Member of the Missouri House of Representatives from the 126th district
- In office January 2003 – January 5, 2011
- Succeeded by: Denny Hoskins

Personal details
- Born: May 25, 1950 Nevada, Missouri, U.S.
- Died: August 6, 2021 (aged 71) Columbia, Missouri, U.S.
- Party: Republican
- Spouse: Rebecca Emery
- Children: 4
- Education: Missouri University of Science and Technology (BS)

= Ed Emery (politician) =

American politician (1950–2021)

Edgar Glenn Harvey Emery (May 25, 1950 – August 6, 2021) was an American businessman, engineer, and politician who served as a member of the Missouri Senate, representing parts of southwestern Missouri.

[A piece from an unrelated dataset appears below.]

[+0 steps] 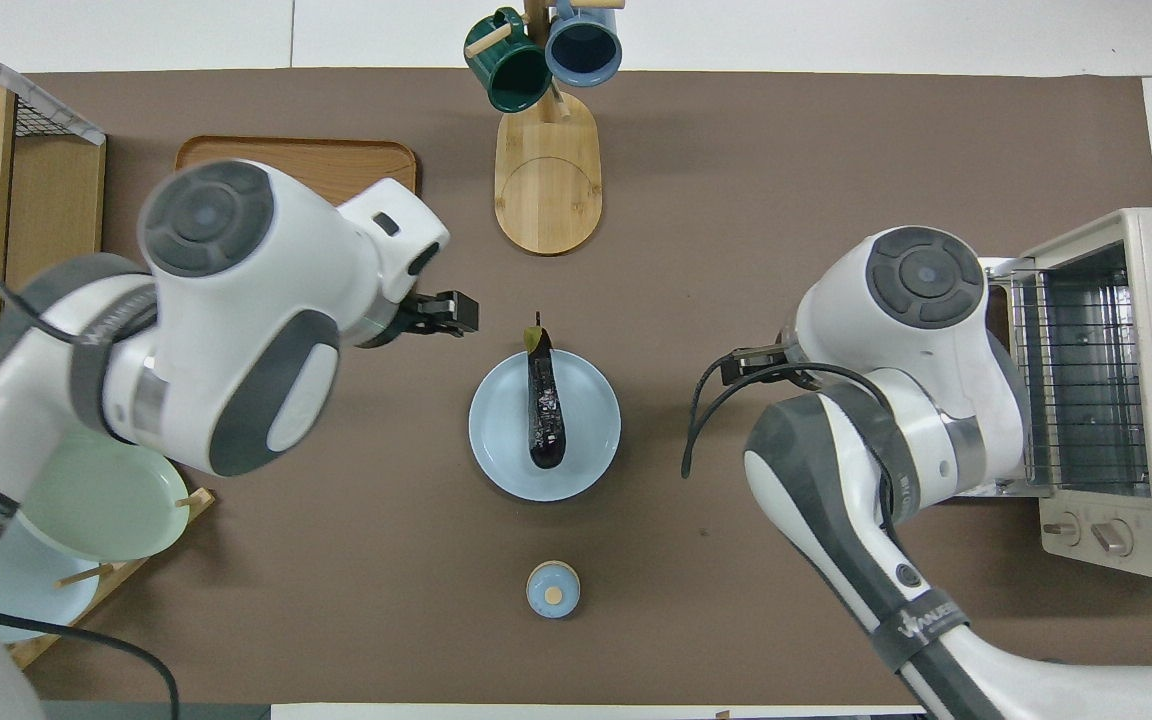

== Early life and education ==
Emery was a native of Vernon County, Missouri, where his family was active in the feed and grain business. Emery earned a Bachelor of Science degree in engineering from the Missouri University of Science and Technology.

== Career ==
From 1981 to 1984, Emery worked as an executive at Texaco. He later worked as an engineering consultant.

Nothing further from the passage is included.